He gave the old man a while longer to think, then looked round at the flat stone summit of the hill, at all the strange stone instruments. "An observatory, eh?"

"Yes," Beychae said after a moment's hesitation. He touched one of the stone plinths with one hand. "Believed to have been a burial site, four or five thousand years ago; then to have had some sort of astrological significance; later, they may have predicted eclipses with readings taken here. Finally, the Vrehids built this observatory to study the motions of the moons, planets and stars. There are water-clocks, sundials, sextants, planet-dials… partial orreries… there are crude seismographs here, too, or at least earthquake direction indicators."

"They have telescopes?"

"Very poor ones, and only for a decade or so before the Empire fell. The results they got from the telescopes caused a lot of problems; contradicted what they already knew, or thought they knew."

"That figures. What's this?" One of the plinths held a large, rusty metal bowl with a sharp central spindle.

"Compass, I think," Beychae said. "It works by fields," he smiled.

"And this? Looks like a tree stump." It was a huge, rough, very slightly fluted cylinder perhaps a metre in height, and twice that across. He tapped the edge. "Hmm; stone."

"Ah!" Tsoldrin said, joining him at the stone cylinder. "Well, if it's what I think it is… it was originally just a tree stump, of course…" He ran his hand over the stone surface, looked round the edge for something. "But it was petrified, long ago. Look though; you can still see the rings in the wood."

He leant closer, looking at the grey stone surface by the fading afternoon light. The growth rings of the long dead tree were indeed visible. He leant forward, taking off one of the suit gloves, and with his fingers stroked the surface of the stone.
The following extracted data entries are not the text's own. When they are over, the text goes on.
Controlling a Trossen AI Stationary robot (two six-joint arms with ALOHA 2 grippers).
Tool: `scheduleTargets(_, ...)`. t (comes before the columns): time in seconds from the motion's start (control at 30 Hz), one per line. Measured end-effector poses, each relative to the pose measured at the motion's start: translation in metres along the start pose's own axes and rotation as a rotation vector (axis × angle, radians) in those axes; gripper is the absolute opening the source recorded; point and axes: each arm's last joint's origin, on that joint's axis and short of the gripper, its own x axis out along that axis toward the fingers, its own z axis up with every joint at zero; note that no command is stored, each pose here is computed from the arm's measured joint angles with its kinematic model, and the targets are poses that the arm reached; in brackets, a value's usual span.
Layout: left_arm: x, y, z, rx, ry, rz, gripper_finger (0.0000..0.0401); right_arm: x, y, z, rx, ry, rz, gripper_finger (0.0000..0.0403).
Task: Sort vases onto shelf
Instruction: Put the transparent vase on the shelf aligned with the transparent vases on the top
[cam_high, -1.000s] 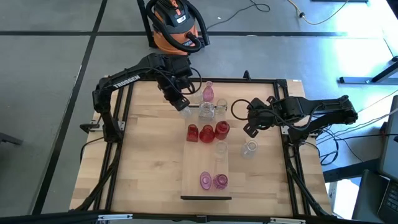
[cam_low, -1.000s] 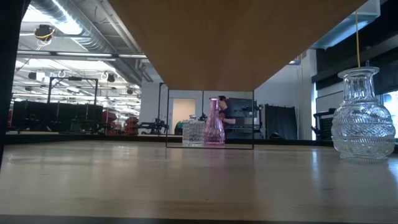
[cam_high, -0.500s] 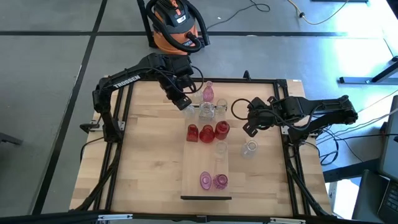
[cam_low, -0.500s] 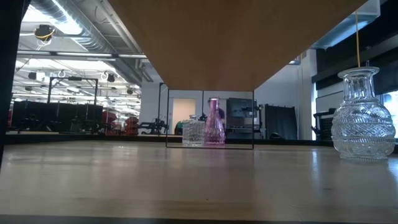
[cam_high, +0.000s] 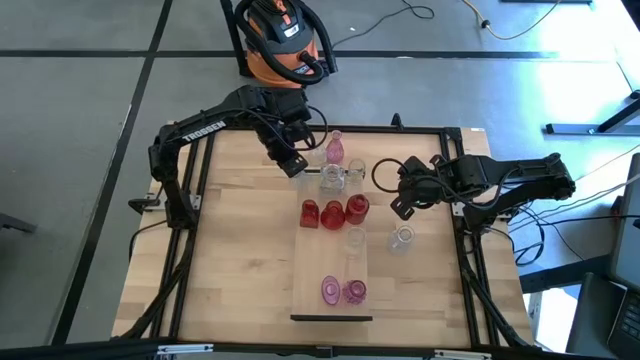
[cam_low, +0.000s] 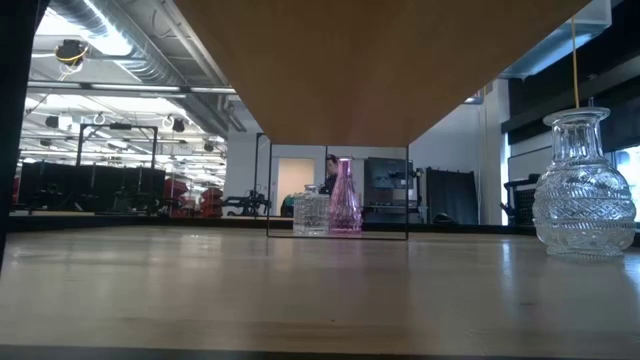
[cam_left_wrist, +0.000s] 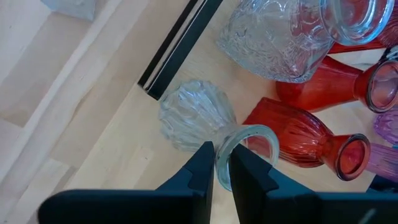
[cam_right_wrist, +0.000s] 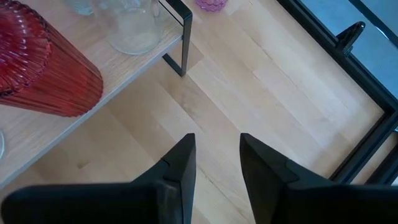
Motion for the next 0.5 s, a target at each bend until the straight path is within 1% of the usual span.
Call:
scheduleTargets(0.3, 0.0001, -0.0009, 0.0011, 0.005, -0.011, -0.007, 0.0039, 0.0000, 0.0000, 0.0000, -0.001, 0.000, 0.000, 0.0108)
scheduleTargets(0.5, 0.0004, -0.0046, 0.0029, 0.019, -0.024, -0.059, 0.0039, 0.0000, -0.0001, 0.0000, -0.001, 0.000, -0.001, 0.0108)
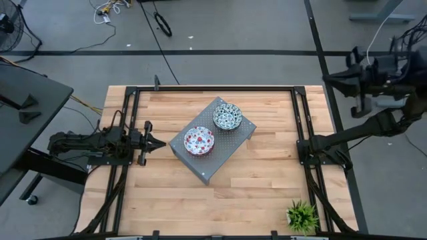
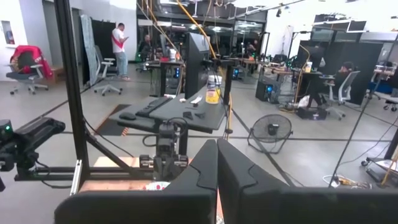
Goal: Pick & Place Mini bowls
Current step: Return to Home Position
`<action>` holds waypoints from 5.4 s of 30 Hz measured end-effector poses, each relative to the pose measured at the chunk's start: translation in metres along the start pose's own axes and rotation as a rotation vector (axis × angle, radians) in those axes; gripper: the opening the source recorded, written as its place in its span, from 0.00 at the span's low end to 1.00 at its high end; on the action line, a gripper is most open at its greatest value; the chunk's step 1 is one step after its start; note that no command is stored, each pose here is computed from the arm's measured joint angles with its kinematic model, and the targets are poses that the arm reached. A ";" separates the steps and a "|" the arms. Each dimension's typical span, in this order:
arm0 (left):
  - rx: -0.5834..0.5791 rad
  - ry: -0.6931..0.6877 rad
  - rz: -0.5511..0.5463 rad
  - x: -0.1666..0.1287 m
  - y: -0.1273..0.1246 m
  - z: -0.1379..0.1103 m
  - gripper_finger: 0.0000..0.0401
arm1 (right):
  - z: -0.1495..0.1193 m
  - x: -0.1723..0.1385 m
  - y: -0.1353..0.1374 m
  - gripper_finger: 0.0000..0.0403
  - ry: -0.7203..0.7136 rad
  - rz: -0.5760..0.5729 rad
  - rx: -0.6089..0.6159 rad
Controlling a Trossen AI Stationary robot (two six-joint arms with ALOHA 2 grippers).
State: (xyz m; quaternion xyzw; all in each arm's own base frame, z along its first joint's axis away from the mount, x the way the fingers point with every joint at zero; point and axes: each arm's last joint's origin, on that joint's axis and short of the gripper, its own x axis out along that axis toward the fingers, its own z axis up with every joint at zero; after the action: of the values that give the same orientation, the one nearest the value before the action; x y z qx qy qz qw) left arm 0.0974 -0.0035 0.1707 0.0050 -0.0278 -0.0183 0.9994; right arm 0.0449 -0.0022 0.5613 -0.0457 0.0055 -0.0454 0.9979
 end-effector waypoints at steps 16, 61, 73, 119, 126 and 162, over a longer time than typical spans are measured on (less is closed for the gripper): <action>0.000 0.000 0.000 0.000 0.000 0.000 0.06 | -0.064 0.072 0.016 0.00 0.055 0.066 0.044; 0.000 0.000 0.000 0.000 0.000 0.000 0.06 | -0.274 0.085 0.031 0.00 0.027 0.175 0.155; 0.000 0.000 0.000 0.000 0.000 0.000 0.06 | -0.298 0.066 0.033 0.00 -0.033 0.177 0.184; 0.000 0.000 0.000 0.000 0.000 0.000 0.06 | -0.361 0.050 0.042 0.00 -0.117 0.157 0.117; 0.000 0.001 0.000 0.000 0.000 0.000 0.06 | -0.362 0.049 0.042 0.00 -0.113 0.156 0.091; 0.000 0.000 0.000 0.000 0.000 0.000 0.06 | -0.390 0.055 0.044 0.00 -0.025 0.125 0.041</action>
State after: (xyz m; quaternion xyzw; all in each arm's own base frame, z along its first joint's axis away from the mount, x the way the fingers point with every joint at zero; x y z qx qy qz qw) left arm 0.0974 -0.0035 0.1707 0.0050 -0.0277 -0.0183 0.9994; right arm 0.0981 0.0011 0.1689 -0.0253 -0.0053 0.0174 0.9995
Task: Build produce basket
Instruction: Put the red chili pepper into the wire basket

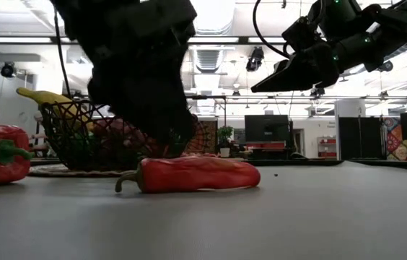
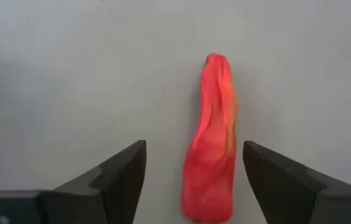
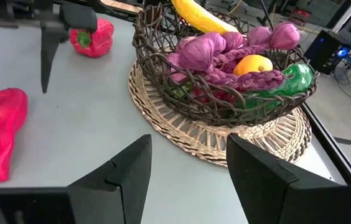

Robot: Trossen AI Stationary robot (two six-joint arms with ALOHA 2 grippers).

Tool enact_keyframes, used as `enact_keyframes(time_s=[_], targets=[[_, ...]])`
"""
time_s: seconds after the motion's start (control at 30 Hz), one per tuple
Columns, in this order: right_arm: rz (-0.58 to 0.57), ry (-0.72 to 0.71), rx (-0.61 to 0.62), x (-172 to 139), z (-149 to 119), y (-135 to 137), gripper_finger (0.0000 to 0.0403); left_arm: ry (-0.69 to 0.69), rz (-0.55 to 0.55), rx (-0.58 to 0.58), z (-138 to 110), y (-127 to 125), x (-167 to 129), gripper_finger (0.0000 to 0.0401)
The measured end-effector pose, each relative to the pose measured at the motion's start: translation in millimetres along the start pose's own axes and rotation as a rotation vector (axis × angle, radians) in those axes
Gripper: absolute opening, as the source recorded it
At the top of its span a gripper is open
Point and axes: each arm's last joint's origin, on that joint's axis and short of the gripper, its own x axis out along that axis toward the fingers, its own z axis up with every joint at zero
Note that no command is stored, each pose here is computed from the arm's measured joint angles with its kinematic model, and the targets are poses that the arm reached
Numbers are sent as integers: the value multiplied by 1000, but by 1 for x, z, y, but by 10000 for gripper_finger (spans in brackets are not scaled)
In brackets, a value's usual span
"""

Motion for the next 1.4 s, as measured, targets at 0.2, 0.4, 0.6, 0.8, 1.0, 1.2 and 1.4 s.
enact_keyframes(time_s=[0.2,0.4,0.6,0.8,1.0,1.2,1.4], targets=[[0,0,-1,0,0,0,192,-33,-28,33,-13,5,15,260],[0,1,-6,0,0,0,192,-47,-9,98,-20,9,22,260],[0,0,-7,0,-1,0,192,-59,-19,120,-27,14,28,248],[1,4,-21,0,-2,1,192,-51,-12,109,-30,16,29,176],[2,7,-20,0,-3,1,192,-40,-30,104,-29,15,28,91],[1,11,-19,0,-3,1,192,-20,-108,33,-17,7,14,88],[4,21,-25,-1,-4,1,192,39,-216,-17,19,-6,-24,99]])
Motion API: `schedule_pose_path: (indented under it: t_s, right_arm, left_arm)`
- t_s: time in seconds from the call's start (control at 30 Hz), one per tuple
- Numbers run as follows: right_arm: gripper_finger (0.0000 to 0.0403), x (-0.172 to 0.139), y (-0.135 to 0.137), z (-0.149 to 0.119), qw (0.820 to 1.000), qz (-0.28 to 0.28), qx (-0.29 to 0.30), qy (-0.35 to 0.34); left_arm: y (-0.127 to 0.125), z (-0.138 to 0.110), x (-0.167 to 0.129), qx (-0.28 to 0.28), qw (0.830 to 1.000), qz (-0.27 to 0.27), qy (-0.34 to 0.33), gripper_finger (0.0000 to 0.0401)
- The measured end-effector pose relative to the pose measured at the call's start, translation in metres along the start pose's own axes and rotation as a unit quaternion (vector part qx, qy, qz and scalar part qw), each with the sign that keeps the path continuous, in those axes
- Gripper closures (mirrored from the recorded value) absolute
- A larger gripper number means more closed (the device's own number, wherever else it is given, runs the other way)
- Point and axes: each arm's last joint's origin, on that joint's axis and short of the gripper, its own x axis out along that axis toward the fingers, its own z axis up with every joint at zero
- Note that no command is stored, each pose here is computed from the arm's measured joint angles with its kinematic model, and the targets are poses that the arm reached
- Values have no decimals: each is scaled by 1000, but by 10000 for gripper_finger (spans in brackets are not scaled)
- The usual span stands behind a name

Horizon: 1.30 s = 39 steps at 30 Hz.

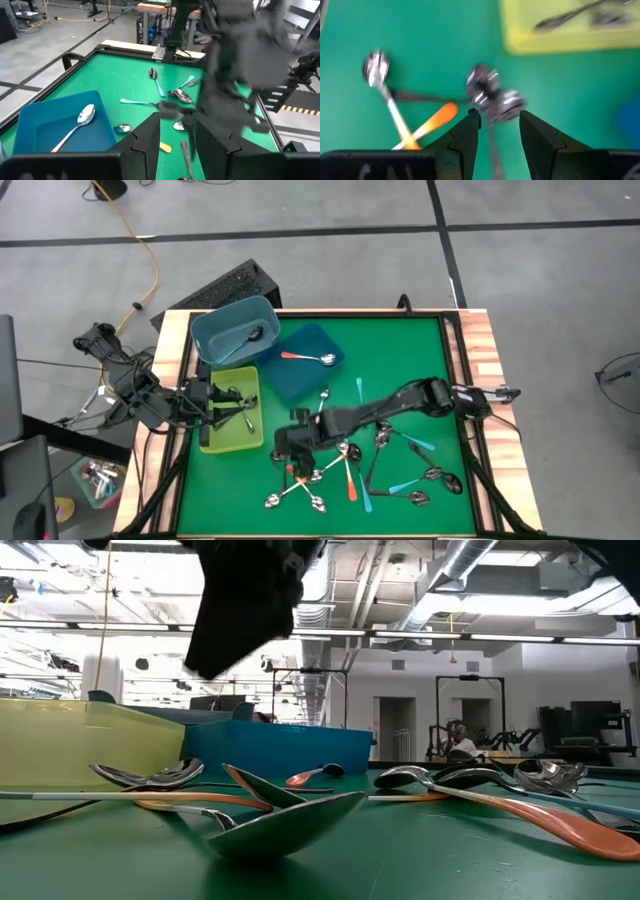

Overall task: Sort silverware by color (type)
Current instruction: Put the black spoon into the green bin

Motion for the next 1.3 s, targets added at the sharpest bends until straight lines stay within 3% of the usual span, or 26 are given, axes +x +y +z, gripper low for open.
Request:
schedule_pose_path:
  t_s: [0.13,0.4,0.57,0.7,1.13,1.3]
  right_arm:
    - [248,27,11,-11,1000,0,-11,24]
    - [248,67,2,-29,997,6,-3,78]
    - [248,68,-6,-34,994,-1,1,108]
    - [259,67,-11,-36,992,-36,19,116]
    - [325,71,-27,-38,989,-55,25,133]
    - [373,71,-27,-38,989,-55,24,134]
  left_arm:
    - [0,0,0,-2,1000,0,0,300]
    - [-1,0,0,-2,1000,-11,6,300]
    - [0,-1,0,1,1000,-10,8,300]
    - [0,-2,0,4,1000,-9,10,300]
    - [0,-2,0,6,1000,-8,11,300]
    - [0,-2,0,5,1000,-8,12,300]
Some differential weathering of the wood-become-rock had made the rings tangible; his fingers felt the tiny ridges run beneath their surface like the fingerprint of some mighty stone god.

"So many years," he breathed, putting his hand back to the very sapling centre of the stump, and running his hand out again. Beychae said nothing.

Every year a complete ring, signature of bad year and good by the spacing, and every ring complete, sealed, hermetic. Every year like part of a sentence, every ring a shackle, chained and chaining to the past; every ring a wall, a prison. A sentence locked in the wood, now locked in stone, frozen twice, sentenced twice, once for an imaginable time, then for an unimaginable time. His finger ran over the ring walls, dry paper over ridged rock.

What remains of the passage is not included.